## What you are asked to do
Could you copy exactly the lines below, beginning at the line with "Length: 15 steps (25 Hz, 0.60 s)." and stopping after the line with "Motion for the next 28", with no pictures?

Saved data entries:

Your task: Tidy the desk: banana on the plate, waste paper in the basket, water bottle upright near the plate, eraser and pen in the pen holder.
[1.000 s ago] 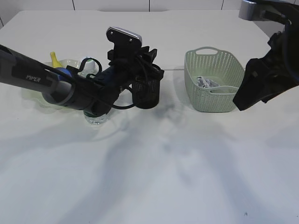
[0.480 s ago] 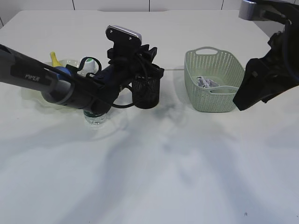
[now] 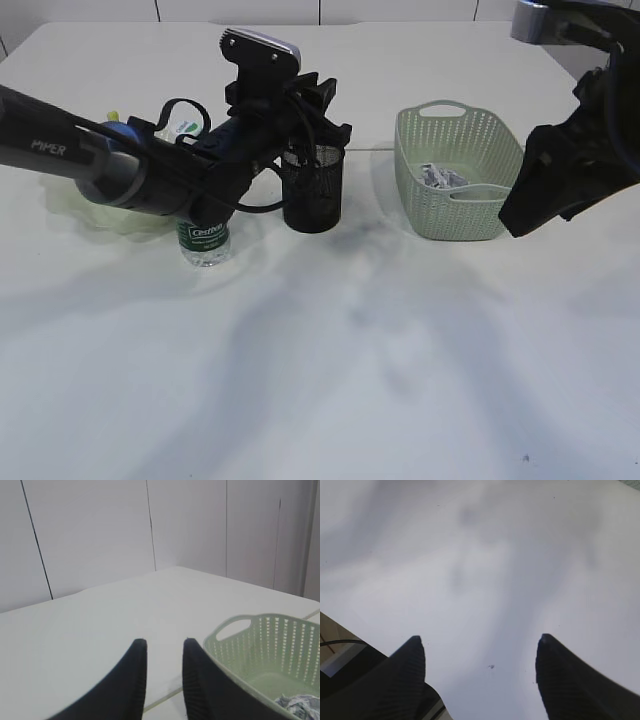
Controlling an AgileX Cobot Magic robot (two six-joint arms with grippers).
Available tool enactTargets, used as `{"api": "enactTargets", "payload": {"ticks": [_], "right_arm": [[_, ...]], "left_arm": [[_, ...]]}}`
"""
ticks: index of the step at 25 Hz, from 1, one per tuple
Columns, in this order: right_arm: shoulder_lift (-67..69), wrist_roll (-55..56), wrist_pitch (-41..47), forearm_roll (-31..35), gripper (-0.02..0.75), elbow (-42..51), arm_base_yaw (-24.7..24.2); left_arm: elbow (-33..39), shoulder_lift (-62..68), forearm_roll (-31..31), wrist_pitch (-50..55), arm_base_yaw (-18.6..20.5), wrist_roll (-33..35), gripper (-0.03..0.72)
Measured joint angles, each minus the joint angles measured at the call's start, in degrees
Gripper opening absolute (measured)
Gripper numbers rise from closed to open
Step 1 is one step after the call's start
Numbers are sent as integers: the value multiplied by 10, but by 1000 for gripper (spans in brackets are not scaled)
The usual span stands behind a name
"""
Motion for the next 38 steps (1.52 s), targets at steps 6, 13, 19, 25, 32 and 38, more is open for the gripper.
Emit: {"api": "enactTargets", "payload": {"ticks": [6,13,19,25,32,38], "right_arm": [[0,0,0,0,512,0,0],[0,0,0,0,512,0,0],[0,0,0,0,512,0,0],[0,0,0,0,512,0,0],[0,0,0,0,512,0,0],[0,31,-5,0,514,0,0]], "left_arm": [[0,-27,0,9,0,0,179],[0,-76,0,37,0,0,181],[0,-125,-2,104,2,0,181],[0,-177,-6,269,8,0,182],[0,-251,-91,512,64,0,219],[0,-287,-103,738,152,0,280]]}}
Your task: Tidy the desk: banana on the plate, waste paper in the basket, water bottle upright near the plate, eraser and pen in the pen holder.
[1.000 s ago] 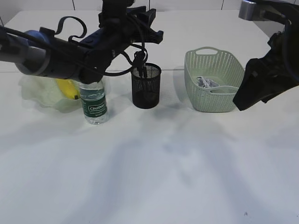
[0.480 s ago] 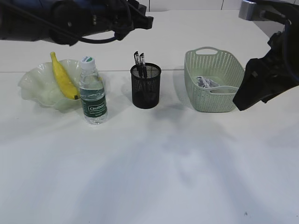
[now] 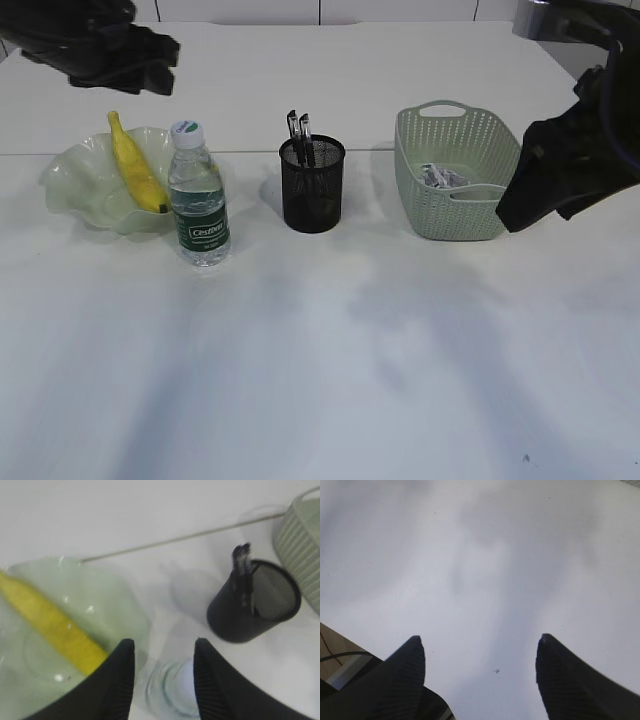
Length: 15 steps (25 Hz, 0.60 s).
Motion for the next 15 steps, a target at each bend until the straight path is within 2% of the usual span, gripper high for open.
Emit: {"api": "enactTargets", "payload": {"ticks": [4,8,10,15], "right_arm": [[0,17,-22,-3,513,0,0],[0,49,-38,-54,513,0,0],[0,56,-39,-73,513,0,-3],[0,67,-46,-106,513,0,-38]], "left_arm": [[0,-22,19,120,53,-1,283],[0,-26,109,241,88,-6,288],[0,-26,136,284,103,-6,298],[0,-28,153,332,139,-17,424]]}}
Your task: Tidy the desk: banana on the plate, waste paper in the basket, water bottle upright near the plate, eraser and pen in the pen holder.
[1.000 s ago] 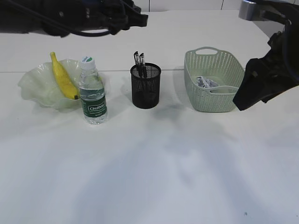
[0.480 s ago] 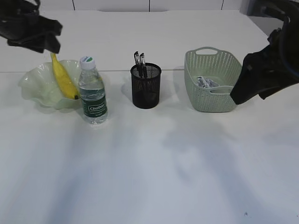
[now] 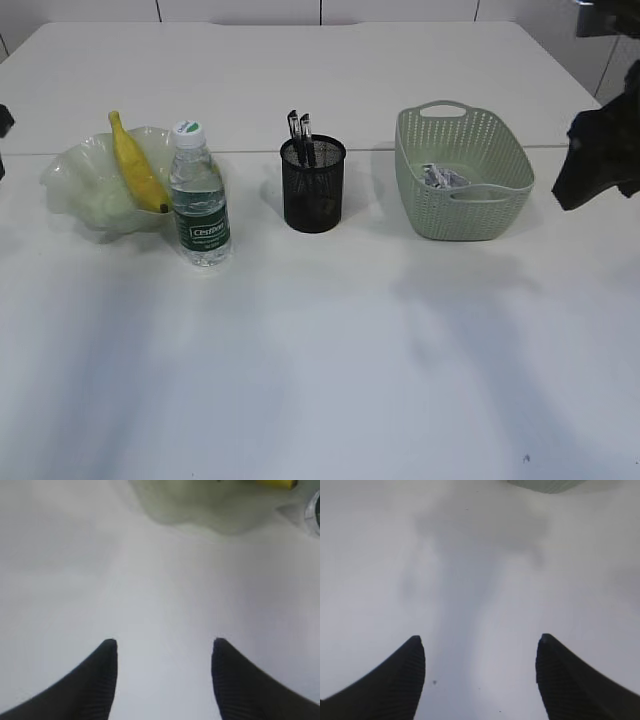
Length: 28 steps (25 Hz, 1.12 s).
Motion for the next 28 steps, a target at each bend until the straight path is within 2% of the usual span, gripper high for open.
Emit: {"api": "enactTargets", "payload": {"ticks": [3,7,13,20,28], "right_arm": [[0,3,0,0,513,0,-37],[0,6,9,0,513,0,-58],[0,8,32,61,513,0,-59],[-25,8,32,61,513,0,-59],[-141,11,47,55,513,16,-59]], "left_arm": [[0,-3,0,39,16,-8,465],[8,-22,-4,65,24,-11,476],[71,-111,-22,67,24,-29,478],[155,-243,-22,67,24,-46,479],[239,-407,-22,78,24,-52,479]]}}
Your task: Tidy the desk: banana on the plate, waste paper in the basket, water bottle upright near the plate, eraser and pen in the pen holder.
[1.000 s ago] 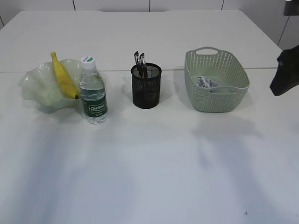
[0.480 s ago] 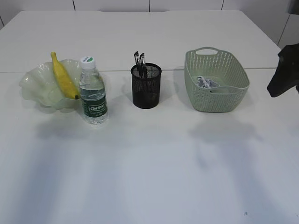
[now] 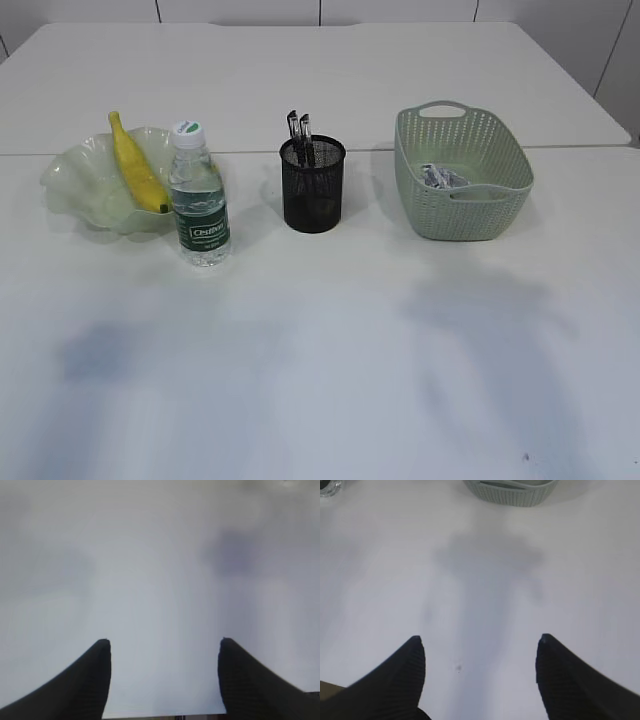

## Response for this exercise
Length: 15 steps (25 Hz, 0.60 s).
Motion for the next 15 steps, a target at each bend until the straight path is within 2% of the usual span, gripper high for open.
Emit: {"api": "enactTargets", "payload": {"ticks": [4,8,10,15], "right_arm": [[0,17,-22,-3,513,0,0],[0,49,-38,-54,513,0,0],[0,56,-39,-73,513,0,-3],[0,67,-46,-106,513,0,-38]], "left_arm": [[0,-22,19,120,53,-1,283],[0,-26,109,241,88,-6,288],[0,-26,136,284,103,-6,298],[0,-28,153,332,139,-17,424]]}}
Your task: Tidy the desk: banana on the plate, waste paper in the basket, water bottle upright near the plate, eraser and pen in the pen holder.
[1.000 s ago] 
[0.480 s ago] 
[now] 
Length: 28 steps (25 Hz, 1.12 s).
Motion for the next 28 steps, a target at each bend until the straight path is within 2% of the usual span, gripper high for open.

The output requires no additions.